The process was initially projected to last for four years, but was continued beyond that. Every year, summits are organised by different EU countries. So far, there have been summits in Berlin (2014), Vienna (2015), Paris (2016), Trieste (2017), London (2018), Poznań (2019) and virtual summits organised by Bulgaria and North Macedonia in 2020 and by Germany in 2021. The 2022 summit was held in Berlin again.

The Berlin Process has four declared objectives: the solution of open bilateral and internal problems of the Western Balkans states, reconciliation within and between societies in the region, the improvement of regional economic cooperation, and the creation of a basis for sustainable growth. EU membership is not the explicit objective of the process. According to the website of the Berlin Process, there have been results in four areas: economic cooperation, political and security cooperation, social cooperation and cooperation in the field of ecological change.[2] In the field of economic cooperation, we can note a large number of transport projects as well as various energy projects and sustainability programmes. Other achievements include the creation of a regional economic zone, the investment forum of the chambers of industry and commerce as well as the Transport Community, an international organisation including the 27 EU states and six Western Balkan countries, which is to promote the integration of the latter into the EU transport market. There are significantly fewer examples for the other three areas. The establishment of the Regional Youth Cooperation Office is a remarkable instance in the field of social cooperation. One example pertaining to ecological change are the guidelines for the implementation of the Green Agenda in the Western Balkan states.

Despite these achievements, we must say that, overall, only little has been achieved with regards to the original four objectives of the Berlin Process. No great progress has been made in resolving openbilateral and internal issues, which is most evident in the tense relations between Kosovo and Serbia.

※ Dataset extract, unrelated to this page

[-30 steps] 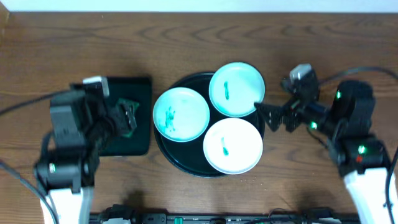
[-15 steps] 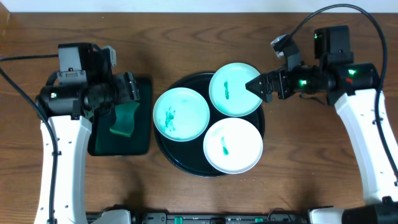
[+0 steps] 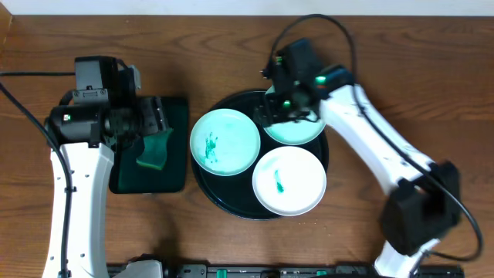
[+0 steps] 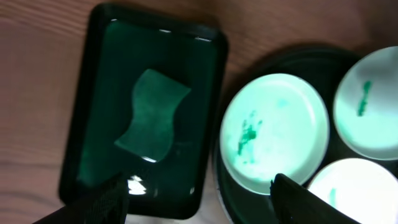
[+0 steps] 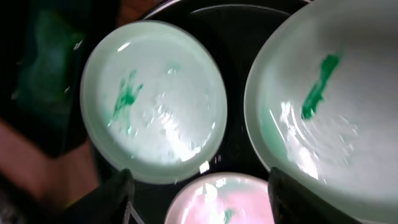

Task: Clean dirty plates on tray and stack at the side
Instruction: 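Reach the left gripper to the green sponge and the right gripper to the top plate, then grasp the green sponge with the left gripper and the top plate rim with the right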

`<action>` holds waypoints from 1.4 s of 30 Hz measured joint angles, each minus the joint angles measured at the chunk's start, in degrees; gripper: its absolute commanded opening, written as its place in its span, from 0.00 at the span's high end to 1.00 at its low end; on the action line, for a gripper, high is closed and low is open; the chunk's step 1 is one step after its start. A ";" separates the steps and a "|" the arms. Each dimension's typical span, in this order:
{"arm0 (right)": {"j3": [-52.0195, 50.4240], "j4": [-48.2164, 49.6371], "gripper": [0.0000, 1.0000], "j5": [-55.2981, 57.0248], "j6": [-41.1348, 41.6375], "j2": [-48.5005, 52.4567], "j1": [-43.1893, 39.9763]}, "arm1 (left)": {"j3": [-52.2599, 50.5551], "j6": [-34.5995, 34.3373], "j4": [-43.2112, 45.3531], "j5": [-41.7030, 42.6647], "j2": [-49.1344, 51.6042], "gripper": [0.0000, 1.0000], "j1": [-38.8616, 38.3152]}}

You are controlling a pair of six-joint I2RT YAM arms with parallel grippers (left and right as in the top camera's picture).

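Observation:
Three pale green plates with green smears lie on a round black tray (image 3: 208,181): a left plate (image 3: 225,140), a back right plate (image 3: 302,130) and a front plate (image 3: 289,180). A green sponge (image 3: 154,148) lies in a black rectangular basin (image 3: 174,181) left of the tray. My left gripper (image 3: 150,122) hangs open above the basin, the sponge (image 4: 152,115) below it. My right gripper (image 3: 282,106) hangs open over the tray, above the back right plate's left edge. From the right wrist I see the left plate (image 5: 155,99) and the back right plate (image 5: 329,106).
The wooden table (image 3: 401,46) runs bare to the right of and behind the tray. The right arm (image 3: 370,147) stretches across the table's right side from the front edge. The left arm (image 3: 73,201) stands along the left.
Both arms have reached out from the front. The left gripper now hangs over the basin and sponge. The right gripper has gone from beside the tray's right edge to above the back right plate.
At first both arms sat folded at the front edge, grippers open, looking low across the table. Then both were raised, the left near the basin, the right at the tray's right edge. Now both look straight down, over the basin and the plates.

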 measured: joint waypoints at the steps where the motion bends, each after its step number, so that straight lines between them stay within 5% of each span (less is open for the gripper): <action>1: 0.15 0.52 0.52 1.07 1.42 1.01 0.50 | 0.00 0.00 -0.33 -0.85 0.00 0.27 0.00; 9: 0.33 2.38 0.67 8.70 10.54 10.73 2.95 | -1.36 -3.04 -0.68 -8.46 0.28 0.26 0.00; 23: 0.35 3.10 0.66 10.45 11.93 14.01 5.86 | -1.55 -4.13 -0.70 -10.69 8.59 0.27 0.00; 31: 4.07 -4.00 0.57 14.14 10.80 14.19 6.40 | -1.62 -4.26 -0.26 -10.80 8.92 0.27 0.00; 36: 12.09 -11.37 0.60 14.86 7.61 14.21 6.36 | -1.62 -4.26 -0.07 -10.88 8.92 0.27 0.00; 42: 9.11 -10.82 0.67 13.51 8.94 14.19 7.93 | -1.62 -4.26 -0.24 -10.88 8.92 0.27 0.00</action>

Reconciliation within and between the societies in the region has hardly progressed either. Many experts consider the societies of the Western Balkans to be more polarised than ever.[3] Regional economic cooperation is still limited.[4] After all, the basis for sustainable growth has hardly been established since the social inequalities in the Western Balkans are still great and emigration is often considered the only way for young people to lead a dignified life. Virtually no progress has been made in decarbonisation either;[5] the situation in this area is expected to deteriorate even further in the near future due to the rising cost of living and the energy crisis.

Why has the Berlin Process not achieved more progress?

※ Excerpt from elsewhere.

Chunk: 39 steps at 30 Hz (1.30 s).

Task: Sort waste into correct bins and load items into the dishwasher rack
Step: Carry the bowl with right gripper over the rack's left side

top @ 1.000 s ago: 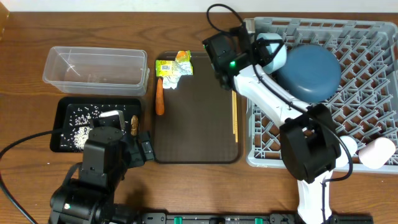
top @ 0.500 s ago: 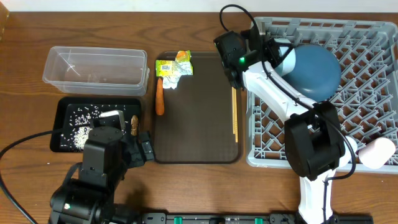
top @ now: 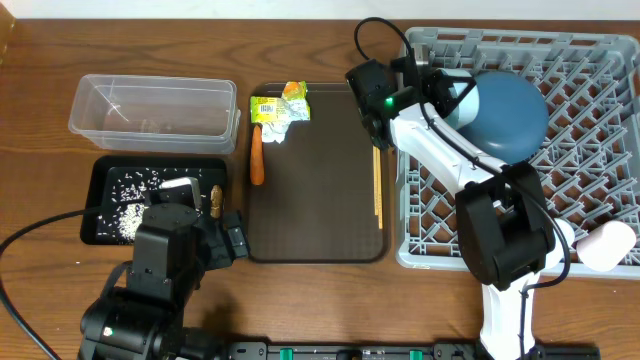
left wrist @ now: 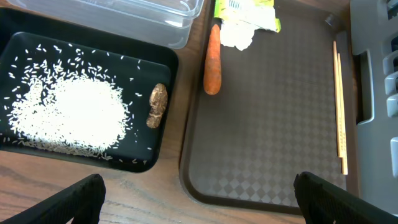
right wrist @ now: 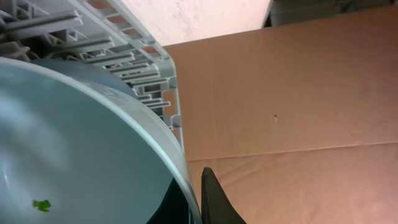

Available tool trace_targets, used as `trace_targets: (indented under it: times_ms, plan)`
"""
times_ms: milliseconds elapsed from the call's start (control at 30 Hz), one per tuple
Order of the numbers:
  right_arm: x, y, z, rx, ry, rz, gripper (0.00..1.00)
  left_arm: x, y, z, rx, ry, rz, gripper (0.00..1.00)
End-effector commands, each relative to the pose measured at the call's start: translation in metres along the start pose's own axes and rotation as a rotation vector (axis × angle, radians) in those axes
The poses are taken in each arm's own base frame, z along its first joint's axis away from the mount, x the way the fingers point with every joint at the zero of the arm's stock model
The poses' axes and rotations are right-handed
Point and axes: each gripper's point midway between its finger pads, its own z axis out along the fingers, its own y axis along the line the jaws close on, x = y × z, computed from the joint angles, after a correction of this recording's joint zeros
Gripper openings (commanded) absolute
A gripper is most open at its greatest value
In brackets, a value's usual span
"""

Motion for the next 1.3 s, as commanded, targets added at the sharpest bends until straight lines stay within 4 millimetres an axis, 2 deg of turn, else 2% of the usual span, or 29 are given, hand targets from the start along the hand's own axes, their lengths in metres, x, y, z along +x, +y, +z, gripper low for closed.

There are four obvious reasons why the Berlin Process has failed to achieve more progress. Firstly, the Western Balkan states have always regarded the process as a bad substitute for EU enlargement. While the participating EU member states have never announced such a secondary priority, it has also never been credibly stated that the Berlin Process is aimed at promoting the states with a view to possible EU membership. Statements about the ultimate objective have remained vague. Since the process was initiated after the announcement of the suspension of EU enlargement, there was inevitably the impression that it was, in a way, a consolation prize for the region.

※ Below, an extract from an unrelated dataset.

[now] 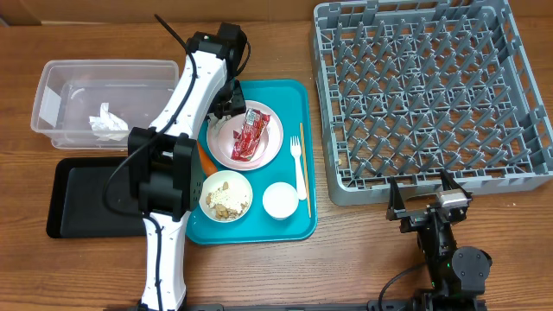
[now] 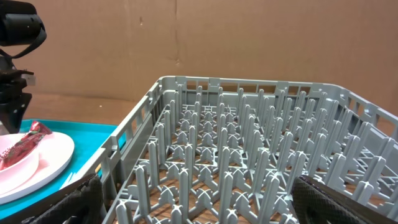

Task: Sort waste into correct bins and load items into the dishwasher
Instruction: 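Return the left gripper to the plate and grasp the second tissue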

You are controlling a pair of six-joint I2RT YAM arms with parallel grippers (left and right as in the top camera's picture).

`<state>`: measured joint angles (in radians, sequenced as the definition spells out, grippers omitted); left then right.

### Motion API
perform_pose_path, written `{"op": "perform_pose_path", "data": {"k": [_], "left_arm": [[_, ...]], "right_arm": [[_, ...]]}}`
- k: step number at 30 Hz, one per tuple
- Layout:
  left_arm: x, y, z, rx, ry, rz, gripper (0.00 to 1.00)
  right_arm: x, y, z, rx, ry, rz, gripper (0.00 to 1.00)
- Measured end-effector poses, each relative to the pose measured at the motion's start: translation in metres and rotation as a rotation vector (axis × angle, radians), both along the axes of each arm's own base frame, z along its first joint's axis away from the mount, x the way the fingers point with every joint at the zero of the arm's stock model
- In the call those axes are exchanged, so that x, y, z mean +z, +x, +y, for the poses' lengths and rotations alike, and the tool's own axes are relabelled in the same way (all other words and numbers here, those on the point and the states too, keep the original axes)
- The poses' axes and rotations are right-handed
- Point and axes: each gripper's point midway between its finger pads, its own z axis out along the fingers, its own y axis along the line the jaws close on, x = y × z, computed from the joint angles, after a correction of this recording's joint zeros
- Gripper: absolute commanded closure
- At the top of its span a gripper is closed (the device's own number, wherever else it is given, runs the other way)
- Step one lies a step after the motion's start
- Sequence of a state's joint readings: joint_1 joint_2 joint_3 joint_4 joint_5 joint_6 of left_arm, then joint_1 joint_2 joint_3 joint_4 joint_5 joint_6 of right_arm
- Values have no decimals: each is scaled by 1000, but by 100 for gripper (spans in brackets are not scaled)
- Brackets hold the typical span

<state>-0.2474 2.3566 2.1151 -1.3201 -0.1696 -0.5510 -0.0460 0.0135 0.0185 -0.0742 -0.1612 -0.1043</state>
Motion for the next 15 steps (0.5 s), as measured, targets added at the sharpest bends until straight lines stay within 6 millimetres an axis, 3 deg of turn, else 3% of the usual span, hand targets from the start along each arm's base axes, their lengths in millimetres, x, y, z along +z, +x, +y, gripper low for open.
{"op": "perform_pose_path", "data": {"k": [11,15], "left_arm": [[0,-2,8,17,4,13,79],[0,-2,9,13,6,13,96]], "right_arm": [[0,0,0,0,0,0,0],[0,0,0,0,0,0,0]]}}
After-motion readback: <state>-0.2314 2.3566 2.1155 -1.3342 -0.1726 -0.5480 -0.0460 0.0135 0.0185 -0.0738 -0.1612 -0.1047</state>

Secondly, the Western Balkan states have always perceived the Berlin Process as something that was imposed on the region from outside and was, at the same time, half-hearted in its ambitions. The idea has never been popular among the people on the ground, and the politicians in the region have never really advanced the process. The general public in the Western Balkans has gained the impression that the Process is a paternalistic project dominated from abroad, in which local actors simply follow the instructions. The name “Berlin Process” also symbolically indicates that the process is being pushed forward by or for Berlin and not by or for the Balkans. Similarly, the summits were almost always held in an EU state, which led to pretty images that, however, do not reflect the realities of the poor Western Balkan countries. In some places, the foreign commitment was even considered to be dishonest and at best lukewarm.

Thirdly, the Berlin Process has ignored some of the most important economic and social problems in the region. A large part of the economic misery is due to poor infrastructure and a lack of public investment, be it in roads, railways, sewage systems, waste disposal or energy production. The only way to solve these problems is a rise in public investment, but the Berlin Process is not doing enough to mobilise a big push for infrastructure. High poverty and social inequality in the region are also due to insufficient public spending on social protection, education and health care. The Berlin Process does not address these problems either and does not offer the young population a long-term perspective for a decent life in the Western Balkan states.

Fourthly, local politicians had only few political incentives to advance the project. The Berlin Process as a project focusing primarily on improving regional cooperation is neglecting the special political economy of small, poor countries and their limited state capacities. From an economic point of view, the potential benefit of improved regional cooperation in the Western Balkan states is rather limited: even if the gross domestic product (GDP) of the entire region is taken together, it does not even amount to half of the GDP of Czechia – which is about three percent of the German GDP. From a political point of view, we see the same picture: the settlement of open disputes with the neighbouring countries will hardly bring any additional votes in the Western Balkan states. On the contrary: the most recent case of the name dispute between North Macedonia and Greece shows that settling open issues is very costly for politicians in the Balkans – Syriza lost the Greek parliamentary elections after the agreement, and support for the Social Democrats in North Macedonia fell considerably.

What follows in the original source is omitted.